LE FILM DE LA SEMAINE …

Bullhead
(Rundskop)

DRAME | Origine : Belgique  – Année : 2011 – Durée : 2 h 04  – Réal. : Michael R. Roskam – Int. : Matthias Schoenaerts, Jeroen Perceval, Jeanne Demday, Barbara Sarafian – Dist. / Contact : FilmsWeLike | Horaires / Versions / Classement : Cinéma du Parc

Résumé
Impliqué dans une affaire douteuse avec un commerçant de bœuf, un jeune agriculture est confronté avec un secret de son propre passé qui brouille les événements.

En quelques mots
★★★★
Le premier long métrage du scénariste et réalisateur belge Michaël R. Roskam est essentiellement une rencontre admirable. Un rendez-vous perspicace, inventif et viscéral entre la caméra et le corps, entre la fiction et sa représentation, entre une envie folle de faire du cinéma et une idée claire et précise de ce que peuvent être les images en mouvement.  À partir de ces propositions purement intellectuelles,  Roskam façonne un polar inusité en lui attribuant une mise en scène magnifiquement impressionnante qui utilise les divers facettes de l’expérience cinématographique avec doigté et un sens presque parfait du rythme, de la retenue et de la syntaxe. Il y a un milieu, le paysan, peu propice au genre ; et une langue, forte, âpre, à laquelle nous ne sommes pas habitués.

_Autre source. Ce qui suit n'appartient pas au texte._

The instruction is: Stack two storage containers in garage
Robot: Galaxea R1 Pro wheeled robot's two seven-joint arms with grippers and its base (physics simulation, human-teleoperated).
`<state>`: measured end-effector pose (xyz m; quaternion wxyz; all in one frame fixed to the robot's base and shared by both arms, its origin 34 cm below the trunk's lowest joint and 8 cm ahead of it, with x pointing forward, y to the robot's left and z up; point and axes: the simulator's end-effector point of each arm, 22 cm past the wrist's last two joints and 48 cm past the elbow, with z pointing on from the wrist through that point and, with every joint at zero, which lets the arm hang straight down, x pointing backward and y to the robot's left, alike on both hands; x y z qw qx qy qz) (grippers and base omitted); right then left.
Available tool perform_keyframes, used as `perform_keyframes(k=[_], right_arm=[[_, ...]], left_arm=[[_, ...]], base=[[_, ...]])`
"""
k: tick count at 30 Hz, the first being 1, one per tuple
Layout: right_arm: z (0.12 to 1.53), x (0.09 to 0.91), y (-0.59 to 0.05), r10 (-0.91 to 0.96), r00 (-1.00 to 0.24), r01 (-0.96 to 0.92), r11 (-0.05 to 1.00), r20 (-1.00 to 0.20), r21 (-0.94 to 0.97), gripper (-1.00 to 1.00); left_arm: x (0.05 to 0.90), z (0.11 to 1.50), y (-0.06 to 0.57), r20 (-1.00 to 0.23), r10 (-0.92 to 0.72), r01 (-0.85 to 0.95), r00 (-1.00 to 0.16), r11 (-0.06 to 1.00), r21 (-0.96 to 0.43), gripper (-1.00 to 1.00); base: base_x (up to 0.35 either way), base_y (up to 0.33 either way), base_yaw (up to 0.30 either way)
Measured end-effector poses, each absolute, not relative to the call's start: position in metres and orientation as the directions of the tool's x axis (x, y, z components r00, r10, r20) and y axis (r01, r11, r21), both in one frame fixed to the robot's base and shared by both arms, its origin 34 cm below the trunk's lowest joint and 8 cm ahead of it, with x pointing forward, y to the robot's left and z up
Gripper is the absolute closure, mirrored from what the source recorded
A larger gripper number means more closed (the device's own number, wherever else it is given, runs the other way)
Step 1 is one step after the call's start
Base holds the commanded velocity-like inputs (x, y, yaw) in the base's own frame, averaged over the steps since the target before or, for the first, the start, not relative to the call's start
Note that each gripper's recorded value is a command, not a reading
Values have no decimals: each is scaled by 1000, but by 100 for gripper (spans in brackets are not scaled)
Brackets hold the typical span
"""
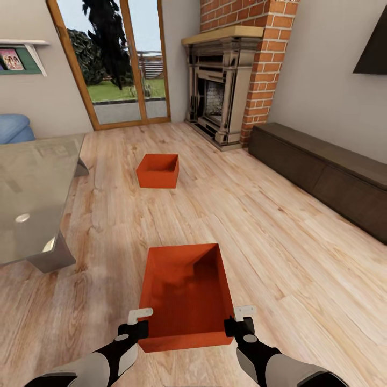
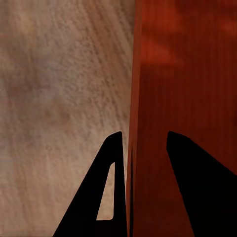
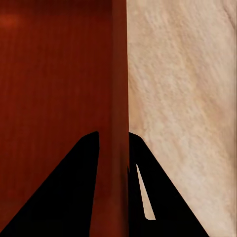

Et puis, une mise en situation qui flirte avec l’espace et le temps avec une telle liberté qu’elle remet en question les préceptes rigides de la durée. Comme toile de fond, un trafic d’hormones destiné au bétail qui a lieu dans cet environnement particulier, rural, loin de tout. Le trafiquant, c’est Jacky, petit éleveur qui se livre à ce jeu instinctivement, comme si le futur n’existait pas. Lui-même ne cache-t-il pas un secret qui remet en question sa masculinité ? Nous ne révélerons pas l’importance de cet enjeu car c’est sa particularité qui justifie le comportement du principal intéressé. À partir de retours en arrière puissants et parfois même insoutenables, nous serons les témoins d’un drame humain qui transforme ce polar glauque et  intentionnellement corrompu en une chronique intime d’une grande force d’évocation. Mais Bullhead, c’est aussi le possible tête-à-tête avec un acteur monumental en voie de devenir l’une des nouvelles sensations du cinéma européen et que nous verrons bientôt dans De rouille et d’os ; c’est Matthias Schoenaerts, terriblement physique, nourri aux testostérones, efficace, totalement habité. Comme dans un tour de magie, il incarne avec autant de robustesse que d’énergie ces expériences et tribulations de la condition humaine que sont la sexualité, le désir, la violence, l’effroi et la culpabilité. Entre lui et les bêtes, une symbiose, une masse de chair qui se métamorphose, se déploie et se concrétise en énergie vitale. Avec Bullhead, Michaël R. Roskam nous prouve avec tact, détermination et avant tout, passion, que le cinéma a un grand avenir devant lui. Un grand cinéaste est né. >> Élie Castiel

MISE AUX POINTS
★★★★★ Exceptionnel. ★★★★ Remarquable. ★★★ Très bon. ★★ Bon. Moyen. Mauvais. ☆☆ Nul … et aussi 1/2 — LES COTES REFLÈTENT UNIQUEMENT L’AVIS DES SIGNATAIRES.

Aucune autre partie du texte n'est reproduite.